The Public Records Act does not put a cap on who may inquire about felony records in Minnesota. However, access to a malefactor record is either open access or limited access in the State. Unrestricted access to criminal data is to serve the community best. In contrast, limited access shields the privacy of victims and witnesses. For an individual to get malefactor papers, they must provide specific information, such as the name of the record’s subject. Except the issue concerns a juvenile, requesters must provide the last known location, including cities, counties, and State of the record subject. Equipped with this, requesters can search criminal data over the internet. The Minnesota Department of Public Safety (DPS) and the Minnesota Bureau of Criminal Apprehension (BCA) manages these records pool. Apart from utilizing the above online search option, interested persons can also visit the Court Case Search portal. The Minnesota Judicial Branch operates this portal to help citizens find facts on convicted persons. Requesters may also obtain copies of criminal records by sending a mail to the BCA or visiting the office at:

Minnesota Bureau of Criminal Apprehension

CHA Unit 

1430 Maryland Avenue

St. Paul, MN 55106

The Sex Offender Registry in Minnesota

Persons previously convicted of sex crimes such as sexual battery and assault in Minnesota have their information in the State’s sex offender registry. This registry provides information on sex offenders, such as offenders’ names, dates of birth, physical descriptions, convicted offenses, race, and registered addresses.

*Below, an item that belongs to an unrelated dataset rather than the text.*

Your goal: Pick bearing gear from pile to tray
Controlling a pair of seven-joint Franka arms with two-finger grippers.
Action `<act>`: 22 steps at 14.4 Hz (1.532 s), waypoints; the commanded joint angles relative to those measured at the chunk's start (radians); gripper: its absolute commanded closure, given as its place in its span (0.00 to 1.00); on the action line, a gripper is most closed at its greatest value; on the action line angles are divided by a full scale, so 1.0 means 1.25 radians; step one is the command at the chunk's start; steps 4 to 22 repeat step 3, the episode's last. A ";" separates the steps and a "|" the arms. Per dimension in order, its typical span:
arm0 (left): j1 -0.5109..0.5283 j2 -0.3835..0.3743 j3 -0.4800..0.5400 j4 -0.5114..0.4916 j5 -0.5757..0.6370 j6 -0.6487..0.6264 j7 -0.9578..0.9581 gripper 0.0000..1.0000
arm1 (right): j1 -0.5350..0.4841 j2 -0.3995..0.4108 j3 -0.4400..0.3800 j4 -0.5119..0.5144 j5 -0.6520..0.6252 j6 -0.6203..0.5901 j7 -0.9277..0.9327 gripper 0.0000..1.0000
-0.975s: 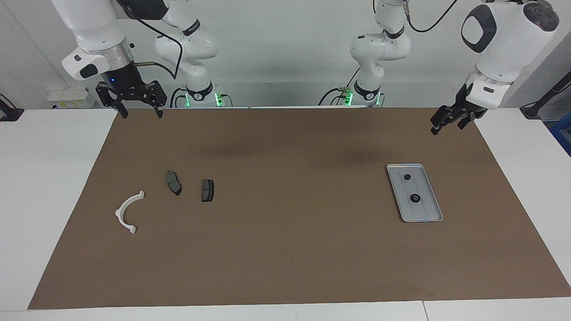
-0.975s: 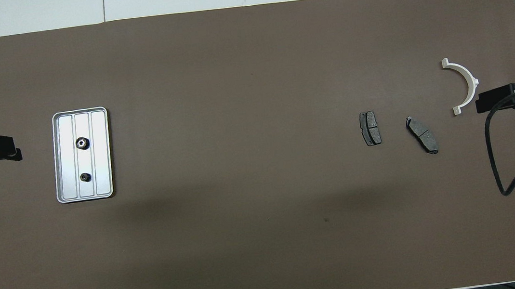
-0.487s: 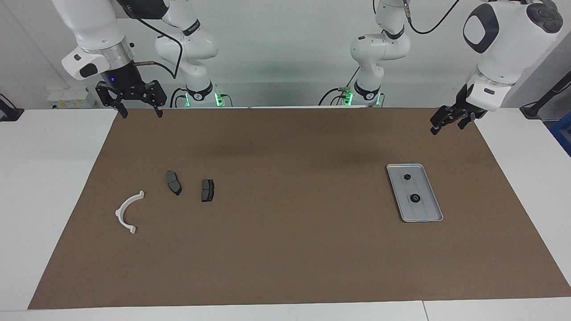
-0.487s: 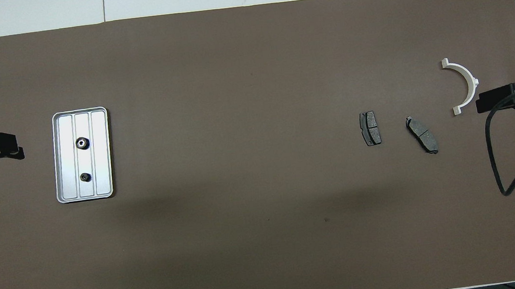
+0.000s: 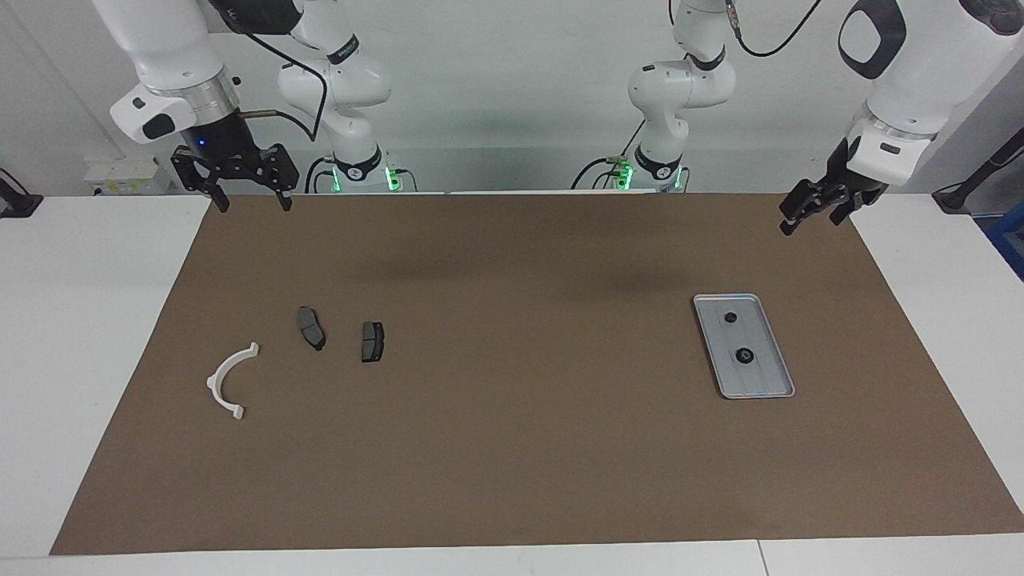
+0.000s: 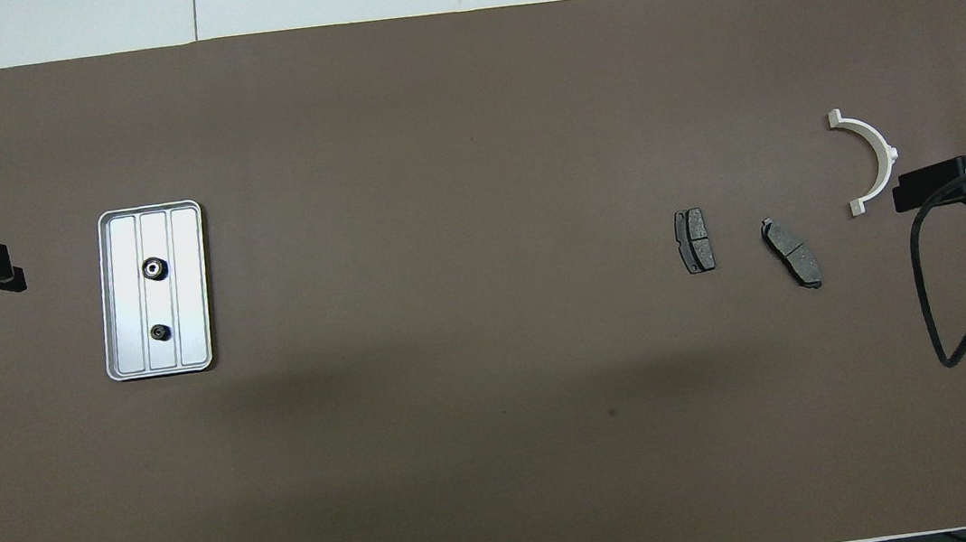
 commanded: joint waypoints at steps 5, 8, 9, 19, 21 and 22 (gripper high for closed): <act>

The Bureau of Criminal Apprehension makes data on sex offenders accessible to the public through the Minnesota Predatory Offender Search. Interested persons can search this database by city, county, or zip code.

In conclusion

just as it is with most states in the country, the public can view documents created and stored in government offices in Minnesota.

This accessibility is possible following the State’s Data Practice Act.

The public agencies have a mandate to respond favorably to records requests from any member of society, provided the requested information is not exempted or sealed. Systems created by the state departments enable interested persons to access public documents over the internet or in designated physical locations.

Keep in mind that some of these papers come at a fee; others require that the requester provides a valid identification to access documents.

The procedure for accessing Public Records in Minnesota may vary from one agency to another; however, it is generally straightforward.